La lettera che consegnai a mio padre

 

A quel tempo i rapporti con mio padre erano freddi, lontani e molto distaccati.

Non ci sentivamo da mesi.

 

Per farla breve quel giorno decisi di chiamarlo per andarlo a trovare.

 

    Salii con l’ascensore i 7 piani del palazzo dove era andato ad abitare con sua moglie suonai il campanello, lei mi aprì e vidi mio padre seduto al tavolo che mi
    aspettava. Dopo 5 o forse 6 parole contate gli misi la lettera davanti.


So per certo che anche lui scriveva qualcosa quando era giovane, ovviamente di suo pugno, non come ora che usiamo il computer. Mio padre ha una calligrafia stupenda, che ho sempre invidiato, anche la sua firma è un capolavoro.


Da bambino mi chiedevo come facessero le sue grandi mani che battevano il martello sull'incudine, piene di calli e piccole ferite, mani che al suo rientro a casa, ogni sera erano nere di olio, che lui sfregava con la spazzola dei cani e la pasta lavamani per farle tornare pulite… come facessero a scrivere così bene.

 

E mi domandavo: “Ma quanta cura ci mette papà con quelle mani che di giorno si rovinano...”. E non capivo perché la sera erano così perfette e profumate prima di uscire. Poi compresi.

 

Comunque quel giorno di San Giuseppe gli consegnai quella lettera, scritta al computer, perché la mia grafia è orrenda; lui la lesse e vidi un luccichio nei suoi occhi.

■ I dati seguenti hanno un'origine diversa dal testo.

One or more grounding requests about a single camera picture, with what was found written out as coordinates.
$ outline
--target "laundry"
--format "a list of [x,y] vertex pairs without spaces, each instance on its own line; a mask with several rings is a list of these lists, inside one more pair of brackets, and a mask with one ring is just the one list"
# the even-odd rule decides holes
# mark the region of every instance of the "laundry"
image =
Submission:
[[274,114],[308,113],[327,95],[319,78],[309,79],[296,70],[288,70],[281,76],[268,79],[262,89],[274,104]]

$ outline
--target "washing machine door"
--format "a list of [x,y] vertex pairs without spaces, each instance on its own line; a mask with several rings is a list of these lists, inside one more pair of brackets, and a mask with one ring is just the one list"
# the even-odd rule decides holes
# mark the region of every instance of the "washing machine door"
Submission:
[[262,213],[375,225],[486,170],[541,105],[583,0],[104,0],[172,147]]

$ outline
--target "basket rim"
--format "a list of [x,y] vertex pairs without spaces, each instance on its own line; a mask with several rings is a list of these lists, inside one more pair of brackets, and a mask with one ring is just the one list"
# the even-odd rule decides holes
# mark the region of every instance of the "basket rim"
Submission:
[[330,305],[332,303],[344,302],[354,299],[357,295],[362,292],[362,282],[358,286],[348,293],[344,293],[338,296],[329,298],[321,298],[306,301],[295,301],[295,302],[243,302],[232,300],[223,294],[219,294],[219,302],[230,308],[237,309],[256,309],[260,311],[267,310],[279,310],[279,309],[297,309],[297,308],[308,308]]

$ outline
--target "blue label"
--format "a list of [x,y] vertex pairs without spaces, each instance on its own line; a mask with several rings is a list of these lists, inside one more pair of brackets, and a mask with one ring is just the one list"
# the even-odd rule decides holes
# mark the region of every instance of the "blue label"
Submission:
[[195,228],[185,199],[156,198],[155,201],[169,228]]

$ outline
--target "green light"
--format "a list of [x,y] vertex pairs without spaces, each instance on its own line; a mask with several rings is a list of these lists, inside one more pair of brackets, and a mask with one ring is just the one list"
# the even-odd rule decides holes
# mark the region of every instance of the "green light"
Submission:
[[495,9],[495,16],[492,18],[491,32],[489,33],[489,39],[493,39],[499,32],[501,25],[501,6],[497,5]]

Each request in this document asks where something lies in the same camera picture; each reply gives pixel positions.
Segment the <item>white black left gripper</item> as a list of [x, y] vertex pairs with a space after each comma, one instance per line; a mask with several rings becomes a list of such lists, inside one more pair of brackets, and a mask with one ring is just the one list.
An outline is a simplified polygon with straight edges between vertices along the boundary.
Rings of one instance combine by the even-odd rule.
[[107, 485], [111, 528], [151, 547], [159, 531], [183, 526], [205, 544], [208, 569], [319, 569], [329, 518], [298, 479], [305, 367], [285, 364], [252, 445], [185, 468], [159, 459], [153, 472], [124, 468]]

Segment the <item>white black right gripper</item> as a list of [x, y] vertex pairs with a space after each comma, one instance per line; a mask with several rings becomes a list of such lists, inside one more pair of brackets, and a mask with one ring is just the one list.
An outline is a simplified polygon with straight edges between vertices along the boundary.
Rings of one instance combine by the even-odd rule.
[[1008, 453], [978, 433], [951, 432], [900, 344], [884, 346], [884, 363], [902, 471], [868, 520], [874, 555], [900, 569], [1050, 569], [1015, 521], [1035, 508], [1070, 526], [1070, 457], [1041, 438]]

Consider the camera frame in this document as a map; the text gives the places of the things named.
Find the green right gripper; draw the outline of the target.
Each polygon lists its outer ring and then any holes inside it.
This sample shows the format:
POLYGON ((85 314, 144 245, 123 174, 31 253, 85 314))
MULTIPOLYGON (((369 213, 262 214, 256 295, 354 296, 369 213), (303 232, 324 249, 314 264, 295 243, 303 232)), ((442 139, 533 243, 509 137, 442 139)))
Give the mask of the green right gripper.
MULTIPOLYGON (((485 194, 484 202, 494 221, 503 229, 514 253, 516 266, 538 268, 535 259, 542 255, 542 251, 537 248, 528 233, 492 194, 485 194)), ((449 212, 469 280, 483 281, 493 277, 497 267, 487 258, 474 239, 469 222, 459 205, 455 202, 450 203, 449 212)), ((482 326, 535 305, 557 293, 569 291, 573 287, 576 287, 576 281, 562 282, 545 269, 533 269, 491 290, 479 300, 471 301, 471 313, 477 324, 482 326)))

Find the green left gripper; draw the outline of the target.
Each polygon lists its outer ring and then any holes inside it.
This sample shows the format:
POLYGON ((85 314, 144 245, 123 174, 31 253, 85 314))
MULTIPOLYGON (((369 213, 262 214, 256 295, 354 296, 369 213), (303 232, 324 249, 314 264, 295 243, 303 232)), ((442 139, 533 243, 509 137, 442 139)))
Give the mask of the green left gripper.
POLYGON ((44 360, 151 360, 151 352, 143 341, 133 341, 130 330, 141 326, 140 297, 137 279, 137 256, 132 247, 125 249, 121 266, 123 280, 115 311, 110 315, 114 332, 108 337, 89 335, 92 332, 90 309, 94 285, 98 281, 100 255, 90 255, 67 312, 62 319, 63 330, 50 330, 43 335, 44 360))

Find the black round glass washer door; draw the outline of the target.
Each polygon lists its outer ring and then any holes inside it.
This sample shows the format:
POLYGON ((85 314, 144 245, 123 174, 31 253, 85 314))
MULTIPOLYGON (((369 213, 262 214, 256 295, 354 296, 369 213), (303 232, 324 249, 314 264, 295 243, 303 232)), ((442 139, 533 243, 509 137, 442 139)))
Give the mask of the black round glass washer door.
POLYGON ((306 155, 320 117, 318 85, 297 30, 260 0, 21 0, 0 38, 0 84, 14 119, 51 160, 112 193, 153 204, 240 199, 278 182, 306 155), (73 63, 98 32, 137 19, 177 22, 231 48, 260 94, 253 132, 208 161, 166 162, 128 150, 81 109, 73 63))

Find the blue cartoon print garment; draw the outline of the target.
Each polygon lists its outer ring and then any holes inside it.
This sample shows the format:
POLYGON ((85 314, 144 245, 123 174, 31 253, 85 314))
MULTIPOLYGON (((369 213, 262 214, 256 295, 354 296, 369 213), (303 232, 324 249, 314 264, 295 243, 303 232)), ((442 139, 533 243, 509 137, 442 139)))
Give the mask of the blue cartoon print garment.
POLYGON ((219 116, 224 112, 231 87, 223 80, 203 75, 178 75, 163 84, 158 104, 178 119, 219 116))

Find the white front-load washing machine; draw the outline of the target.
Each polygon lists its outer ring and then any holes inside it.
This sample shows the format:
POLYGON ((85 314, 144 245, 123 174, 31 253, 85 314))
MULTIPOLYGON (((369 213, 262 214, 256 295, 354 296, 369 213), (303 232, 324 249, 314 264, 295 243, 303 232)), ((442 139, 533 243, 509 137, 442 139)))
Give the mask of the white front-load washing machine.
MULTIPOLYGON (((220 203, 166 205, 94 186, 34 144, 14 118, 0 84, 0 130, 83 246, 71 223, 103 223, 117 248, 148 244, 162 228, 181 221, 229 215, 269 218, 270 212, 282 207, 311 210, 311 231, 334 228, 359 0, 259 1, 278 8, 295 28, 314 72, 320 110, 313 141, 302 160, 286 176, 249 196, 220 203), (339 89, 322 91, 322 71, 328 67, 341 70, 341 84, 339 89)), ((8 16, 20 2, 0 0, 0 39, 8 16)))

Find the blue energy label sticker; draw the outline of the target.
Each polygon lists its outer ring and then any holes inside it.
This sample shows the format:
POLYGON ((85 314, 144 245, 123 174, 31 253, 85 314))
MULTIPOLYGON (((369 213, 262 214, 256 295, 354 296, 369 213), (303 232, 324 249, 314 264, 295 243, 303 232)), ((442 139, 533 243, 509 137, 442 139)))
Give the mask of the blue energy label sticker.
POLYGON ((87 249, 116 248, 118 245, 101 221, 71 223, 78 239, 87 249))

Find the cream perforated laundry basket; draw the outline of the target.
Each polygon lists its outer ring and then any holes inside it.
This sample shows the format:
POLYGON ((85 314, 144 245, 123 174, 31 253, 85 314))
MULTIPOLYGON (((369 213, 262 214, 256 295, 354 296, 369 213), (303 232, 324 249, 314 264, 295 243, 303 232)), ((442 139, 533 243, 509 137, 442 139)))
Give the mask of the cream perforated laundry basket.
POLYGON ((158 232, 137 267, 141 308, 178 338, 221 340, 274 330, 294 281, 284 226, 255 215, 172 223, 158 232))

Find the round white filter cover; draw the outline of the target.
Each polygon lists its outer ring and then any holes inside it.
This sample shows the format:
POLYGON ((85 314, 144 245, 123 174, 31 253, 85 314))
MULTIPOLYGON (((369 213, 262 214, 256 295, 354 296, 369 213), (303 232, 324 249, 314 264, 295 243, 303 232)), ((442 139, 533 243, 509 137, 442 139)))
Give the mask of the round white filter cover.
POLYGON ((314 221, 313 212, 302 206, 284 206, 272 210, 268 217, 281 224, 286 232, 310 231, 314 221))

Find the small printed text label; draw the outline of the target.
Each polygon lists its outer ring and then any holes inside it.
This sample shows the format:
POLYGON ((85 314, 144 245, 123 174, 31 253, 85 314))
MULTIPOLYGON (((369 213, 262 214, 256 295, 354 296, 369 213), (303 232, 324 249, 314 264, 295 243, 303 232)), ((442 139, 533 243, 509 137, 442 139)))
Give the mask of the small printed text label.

Ma non disse mai neanche una parola.

 

 

MIO PADRE


Ti ho visto oggi
lo sguardo spento
le guance scavate

Ti ricordavo ieri
profumato e spavaldo
con le dita ben curate

Ti rivedrò domani
per quello che non hai saputo essere
per non aver saputo dare.

E potrò solo ricordarti così:

mio padre che mai
potrò fare a meno d’amare.

 

 

 

Arnaldo





Mio padre aveva un’officina metalmeccanica. Un sabato pomeriggio mentre lui non c’era entrai di soppiatto, sapevo che mio padre non voleva. Cominciai a giocare con una pallina di gomma (la famosa pallina magica) facendola rimbalzare tra i muri. La pallina era di quelle grosse e abbastanza pesanti. Ad un tratto decisi di provare a farla rimbalzare tra il pavimento e il soffitto. Così feci. Una volta, due volte; la terza ci misi tutta la forza che avevo, ma la pallina, invece di colpire il soffitto, infranse una delle lampade al neon. Era una lampada di quelle lunghe e tutta la plafoniera sfiorandomi crollò a terra andando in mille pezzi. Cominciò il mio terrore. Mio padre non
dimostrava mai effusioni d’affetto, ma il resto… Si. Passai le ore successive cercando di escogitare una scusa, all’inizio pensai di non dire niente facendo il finto tonto, poi ricordai le impronte
della pallina sul plafone. Sopraggiunse la sera e mio padre tornò a casa. 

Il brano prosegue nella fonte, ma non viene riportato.